Add the lamb, 1 lb of butternut squash, lemon pulp, 1/4 cup chopped dates and just enough water to cover the meat. Bring to a slow boil, then reduce the heat, cover the pot and cook over low heat until meat is tender about 1 1/2-2 hours. Add in remaining butternut squash, lemon pulp and sweet potato after 1 1/2 hours. Stir to combine. (If you are in a rush, meat can be cooked over medium-high heat, if covered and stirred regularly so that it does not scorch.) Check the liquid level regularly to ensure sauce is not completely evaporated. The butternut squash will break down and make the sauce thick, some may stick to the bottom of the pan.
(If making quinoa, prepare 15 minutes before meal is ready to serve. For this recipe, use 2 cups quinoa with 2 cups of vegetable broth, if using bouillon dissolve in hot water and bring to a boil before adding quinoa. Cook according to package directions. One plated, top with sliced toasted almonds.)
When meat is tender and ready to eat, remove from heat, add the almonds and lemon peel (or lemon juice).
Serve over quinoa and decorate with cilantro and chopped dates, if desired.
3-6 lemons (depending on the size of the jar you are using), washed and dried
6-12 whole black pepper corns
1-2 bay leaves
1-2 cinnamon sticks
organic lemon juice, bottled is fine (or add more lemons to grocery list and juice filling up jar completely)

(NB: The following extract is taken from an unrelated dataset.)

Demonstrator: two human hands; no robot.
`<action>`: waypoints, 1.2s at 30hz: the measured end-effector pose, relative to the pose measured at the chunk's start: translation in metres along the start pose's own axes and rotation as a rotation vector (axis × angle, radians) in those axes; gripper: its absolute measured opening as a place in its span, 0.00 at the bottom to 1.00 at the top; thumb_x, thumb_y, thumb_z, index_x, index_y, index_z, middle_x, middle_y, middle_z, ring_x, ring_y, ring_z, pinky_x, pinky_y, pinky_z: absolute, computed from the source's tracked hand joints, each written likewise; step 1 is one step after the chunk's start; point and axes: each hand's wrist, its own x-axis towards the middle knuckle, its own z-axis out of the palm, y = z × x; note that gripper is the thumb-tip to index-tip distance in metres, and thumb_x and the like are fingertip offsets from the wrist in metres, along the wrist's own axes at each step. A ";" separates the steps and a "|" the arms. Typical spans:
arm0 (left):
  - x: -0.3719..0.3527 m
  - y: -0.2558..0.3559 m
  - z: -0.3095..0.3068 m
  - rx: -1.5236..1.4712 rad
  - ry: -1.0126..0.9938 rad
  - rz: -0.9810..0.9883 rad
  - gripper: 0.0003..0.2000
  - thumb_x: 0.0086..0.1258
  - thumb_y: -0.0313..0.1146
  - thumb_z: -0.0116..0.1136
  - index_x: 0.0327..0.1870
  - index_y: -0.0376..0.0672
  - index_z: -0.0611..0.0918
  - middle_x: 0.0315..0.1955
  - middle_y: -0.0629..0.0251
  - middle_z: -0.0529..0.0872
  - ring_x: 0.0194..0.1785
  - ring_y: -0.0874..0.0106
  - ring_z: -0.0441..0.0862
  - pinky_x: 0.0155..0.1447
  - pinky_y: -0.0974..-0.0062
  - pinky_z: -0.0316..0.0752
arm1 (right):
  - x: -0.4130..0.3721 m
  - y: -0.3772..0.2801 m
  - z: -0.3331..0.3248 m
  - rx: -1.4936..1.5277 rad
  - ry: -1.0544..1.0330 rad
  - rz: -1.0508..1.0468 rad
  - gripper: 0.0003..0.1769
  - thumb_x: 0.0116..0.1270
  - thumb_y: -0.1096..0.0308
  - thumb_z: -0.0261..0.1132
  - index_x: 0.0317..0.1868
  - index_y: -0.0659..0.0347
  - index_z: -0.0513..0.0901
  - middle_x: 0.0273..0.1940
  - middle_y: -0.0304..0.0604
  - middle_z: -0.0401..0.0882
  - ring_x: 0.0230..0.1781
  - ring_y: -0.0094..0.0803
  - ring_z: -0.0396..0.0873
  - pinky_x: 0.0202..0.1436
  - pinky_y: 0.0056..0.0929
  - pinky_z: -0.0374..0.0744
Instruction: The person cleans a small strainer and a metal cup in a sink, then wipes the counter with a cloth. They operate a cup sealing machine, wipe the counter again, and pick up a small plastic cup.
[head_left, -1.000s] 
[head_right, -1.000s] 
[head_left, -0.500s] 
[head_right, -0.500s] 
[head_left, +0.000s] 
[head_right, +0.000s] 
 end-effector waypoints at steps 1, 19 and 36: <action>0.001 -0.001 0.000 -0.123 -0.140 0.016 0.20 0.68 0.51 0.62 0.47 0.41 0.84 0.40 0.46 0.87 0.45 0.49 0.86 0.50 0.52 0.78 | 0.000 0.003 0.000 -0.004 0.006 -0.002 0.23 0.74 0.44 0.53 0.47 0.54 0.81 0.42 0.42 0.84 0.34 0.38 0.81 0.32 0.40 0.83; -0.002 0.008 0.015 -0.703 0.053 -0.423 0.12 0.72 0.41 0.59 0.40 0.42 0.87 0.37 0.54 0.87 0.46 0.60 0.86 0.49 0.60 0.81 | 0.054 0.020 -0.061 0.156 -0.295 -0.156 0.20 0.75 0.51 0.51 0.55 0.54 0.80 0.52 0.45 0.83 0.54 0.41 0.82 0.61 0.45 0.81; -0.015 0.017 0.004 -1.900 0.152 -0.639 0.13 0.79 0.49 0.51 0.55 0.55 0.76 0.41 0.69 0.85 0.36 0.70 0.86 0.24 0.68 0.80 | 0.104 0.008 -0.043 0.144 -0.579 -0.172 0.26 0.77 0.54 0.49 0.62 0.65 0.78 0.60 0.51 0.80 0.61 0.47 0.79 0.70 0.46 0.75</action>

Quarter lemons without cutting all the way through the bottom of the skin so that lemon remains in tact and the pieces are still attached at the stem end. Generously stuff each with a tablespoon or more of salt and squeeze it closed. In a sterilized jar, add in some black pepper corns then add in the lemons pressing each down so that they are squashed together. Once the jar is filled, add in more pepper corns, the bay leaf and cinnamon stick, fill to the brim with lemon juice, add more salt on top. Cover with an over hanging piece of wax paper and close the jar.
Shake jar daily, to move the salt around. Allow to set for 7 days, by which time the lemons will have disgorged some of their juices and the skins will have softened a little. Close the jar and refrigerate or store in a cool place for at least a month. The longer they are left, the better the flavor. (If a piece of lemon is not covered, it develops a white mold that is harmless and just needs to be washed off.) More lemon juice can be added if needed.
Before using, rinse under water. Many like to scoop out and discard the pulp, using only the skin. Depending on the recipe all of the lemon may be used once seeds are removed.